Sir John evidently did not know that the garrison was so weak, the works so slight, that there was a breach in them, and, above all, that the covering army... had marched away and left the garrison to its fate." However, while we're all well aware of why the Allies marched round Sebastopol and began regular approaches historically, it's completely irrelevant in a scenario in which the explicit POD is the prompt capture of Sebastopol - which Todleben's own first-hand evidence illustrates would be far easier than you tended to suggest.
The logic is faulty because you are implying that
all 12,000 Russian troops on the South would be exterminated by the snap of the fingers and then the allies will teleport themselves on the South not giving its defenders any time to do anything. BTW, Totleben did not necessarily had the whole numbers because when he mentioned artillery on the North, he talks only about the guns in the existing fortifications. Wouldn't the troops on the North have their own guns?
Edit. Taking into the account that most of the troops defending the North (including Kornilov) moved to the South practically as soon as the allied maneuver became known, it does not look like the bridge across the bay was needed for this action.

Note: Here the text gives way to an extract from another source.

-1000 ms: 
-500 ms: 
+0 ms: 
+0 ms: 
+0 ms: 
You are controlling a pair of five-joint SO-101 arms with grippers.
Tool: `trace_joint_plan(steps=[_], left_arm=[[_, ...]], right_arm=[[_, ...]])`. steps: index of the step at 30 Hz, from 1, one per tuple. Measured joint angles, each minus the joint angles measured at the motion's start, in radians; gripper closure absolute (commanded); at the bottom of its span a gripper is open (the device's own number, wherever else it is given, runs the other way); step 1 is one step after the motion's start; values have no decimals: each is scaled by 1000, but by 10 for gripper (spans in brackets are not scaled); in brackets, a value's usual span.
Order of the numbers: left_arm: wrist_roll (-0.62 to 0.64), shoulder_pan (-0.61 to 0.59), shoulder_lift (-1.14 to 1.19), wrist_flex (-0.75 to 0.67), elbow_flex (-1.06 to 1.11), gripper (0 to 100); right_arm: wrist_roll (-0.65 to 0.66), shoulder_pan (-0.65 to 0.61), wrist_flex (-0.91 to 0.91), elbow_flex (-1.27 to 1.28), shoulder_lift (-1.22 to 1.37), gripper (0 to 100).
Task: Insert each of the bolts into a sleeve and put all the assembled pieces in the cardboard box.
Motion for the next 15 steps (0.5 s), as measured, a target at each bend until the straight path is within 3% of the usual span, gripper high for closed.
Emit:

The fundamental difference from the eventual move to the North was in the fact that in the first case we are talking just about the foot soldiers with some artillery pieces and no heavy train and in the second we are talking about much greater numbers with a lot of extra things to evacuate: hospitals, a lot of artillery, supplies, non-combatants, etc.
I suspect that a big part of the troops in the first case had been transferred by the boats and small vessels, plenty of which had been available at that time.
Totleben, judging by the parts that I read, was talking about a possibility to destroy the fleet and arsenal by bombardment across the bay (but I did not find a direct quote, author just references to his opinion) , not about
capture of the city, which could be done only from the South. And, again, "
left the garrison to its fate" is author's statement (not Totleben's), which is not true. Look at your own numbers: initially, the garrison amounted to 17-18,000 but by the early October it was over 30,000. Why? Because Menshikov sent reinforcements and, by removing his army from the city, hold communications line open and could even make some diversions (like one at Balaklava) and could wait for the reinforcements, which kept arriving.